Weekend Movies: Five Reasons to Watch Bokeh
Ah, the week of corporate-mandated love. Today is the day that really matters: half-priced candy day, the magical day where you can buy twice the candy for the same price as February 14th. It’s also the day that we can look at the not-so-great side of love again. Which brings me to 2017’s Bokeh, about a couple that wakes up while on vacation in Iceland to find that everyone else in the world has disappeared. I’ll be frank, not everyone is going to like this one, but here are five reasons to at least give it a shot this weekend.
#1 – It was funded by Kickstarter
A harsh fact about the film industry: lots of films get made based on the same formula of “boy chases girl, boy performs stunts proving himself, boy wins girl, swell of music, end credits.” The problem here is that studios calculate how something is performed, so often, more original ideas are shifted to the side and the funding is held hostage. Not with Kickstarter though, which is where we’re able to get a story that’s not cookie cutter. Folks, this is where we’re going to get our innovative ideas in the future. It’s already starting now, and it’s interesting to see where it’s going.

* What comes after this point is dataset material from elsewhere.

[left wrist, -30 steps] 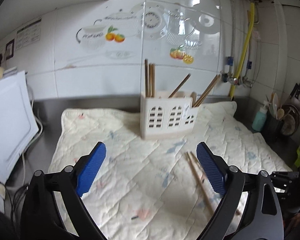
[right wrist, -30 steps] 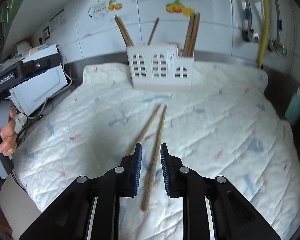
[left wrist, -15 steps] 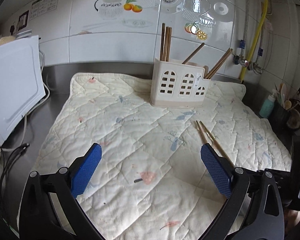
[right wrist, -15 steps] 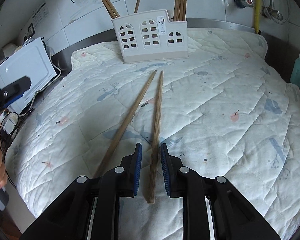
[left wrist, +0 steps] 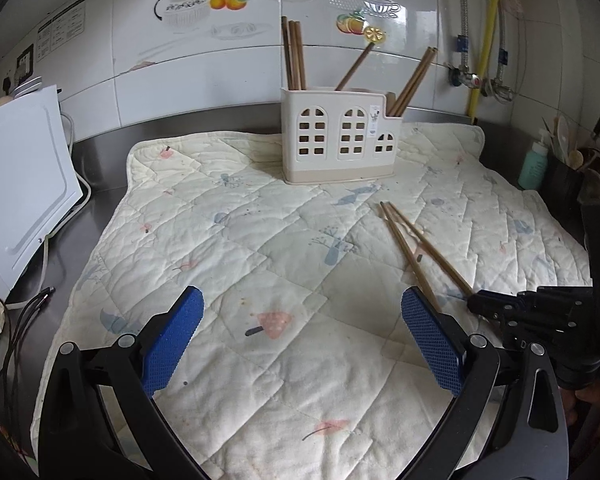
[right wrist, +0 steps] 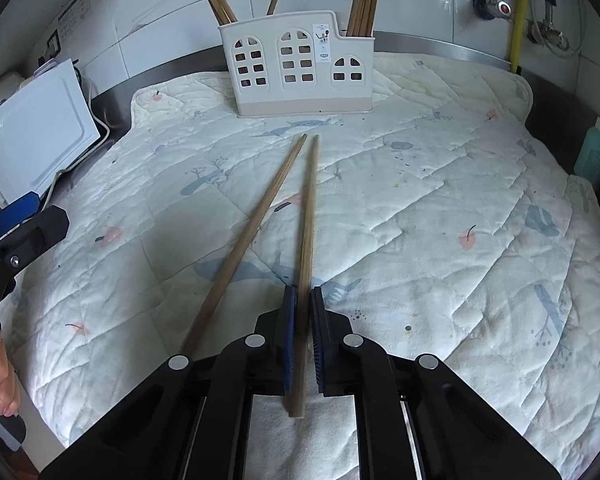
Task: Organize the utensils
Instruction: 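Close the right tool on a chopstick while the left tool grasps the other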
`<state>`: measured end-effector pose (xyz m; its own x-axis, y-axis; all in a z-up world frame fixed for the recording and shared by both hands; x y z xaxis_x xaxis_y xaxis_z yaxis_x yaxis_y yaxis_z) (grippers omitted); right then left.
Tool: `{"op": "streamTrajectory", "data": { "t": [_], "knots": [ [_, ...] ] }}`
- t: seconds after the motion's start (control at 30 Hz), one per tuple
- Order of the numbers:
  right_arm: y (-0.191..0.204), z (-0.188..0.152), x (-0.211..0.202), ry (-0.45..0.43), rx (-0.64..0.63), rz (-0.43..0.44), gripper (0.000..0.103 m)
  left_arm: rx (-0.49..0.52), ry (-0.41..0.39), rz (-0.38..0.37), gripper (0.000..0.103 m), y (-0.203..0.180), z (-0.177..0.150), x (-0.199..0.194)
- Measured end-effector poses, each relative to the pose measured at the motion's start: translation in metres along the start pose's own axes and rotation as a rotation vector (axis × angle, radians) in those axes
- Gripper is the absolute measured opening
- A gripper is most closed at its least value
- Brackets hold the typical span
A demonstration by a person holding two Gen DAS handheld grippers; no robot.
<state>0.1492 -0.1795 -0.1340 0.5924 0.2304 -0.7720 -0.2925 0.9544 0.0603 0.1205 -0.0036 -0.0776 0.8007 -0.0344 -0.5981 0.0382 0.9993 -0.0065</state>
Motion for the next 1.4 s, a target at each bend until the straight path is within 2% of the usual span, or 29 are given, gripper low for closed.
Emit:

#2 – Two people carry this movie
Per the plot, a couple – Jenai (Maika Monroe) and Riley (Matt O’Leary) – wake up one morning to find that they’re the last two people on earth. For an hour and a half, this film is carried entirely by Jenai and Riley. That’s it. That’s a lot to throw onto two actors, yet Monroe and O’Leary keep it going. Their performances play off of one another, with O’Leary’s being a bit stronger. We get the experience of the reality of two people having no one but each other. If that sounds overwhelming, well, the concept is heady. It’s a good character study.
#3 – Familiar faces
When I first watched this movie, I took one look at Monroe and O’Leary and went, “Where the hell have I seen them before?” A quick Google search filled me in. Monroe was the lead in It Follows. As for O’Leary, he was in Stung, Time Lapse and Frailty. They’re just recognizable enough to where they’re familiar, but still able to move in and out of roles without excess baggage. Meaning, we see the actor rather than the off-screen persona. You’re not rolling your eyes and declaring one of the leads to be a hot mess, which is a nice feeling.
#4 – Iceland is pretty
Can we just take a second to stop and bask in the fact that Iceland is gorgeous? They have beaches and woods and churches and springs. The landscape also includes cities, which have a fun design that’s just slightly alien to little ol’ American me. I love the shapes of the windows and the layouts of the apartments. I love the roadways. I love the way everything looks so green and blue and brown. It’s breathtaking.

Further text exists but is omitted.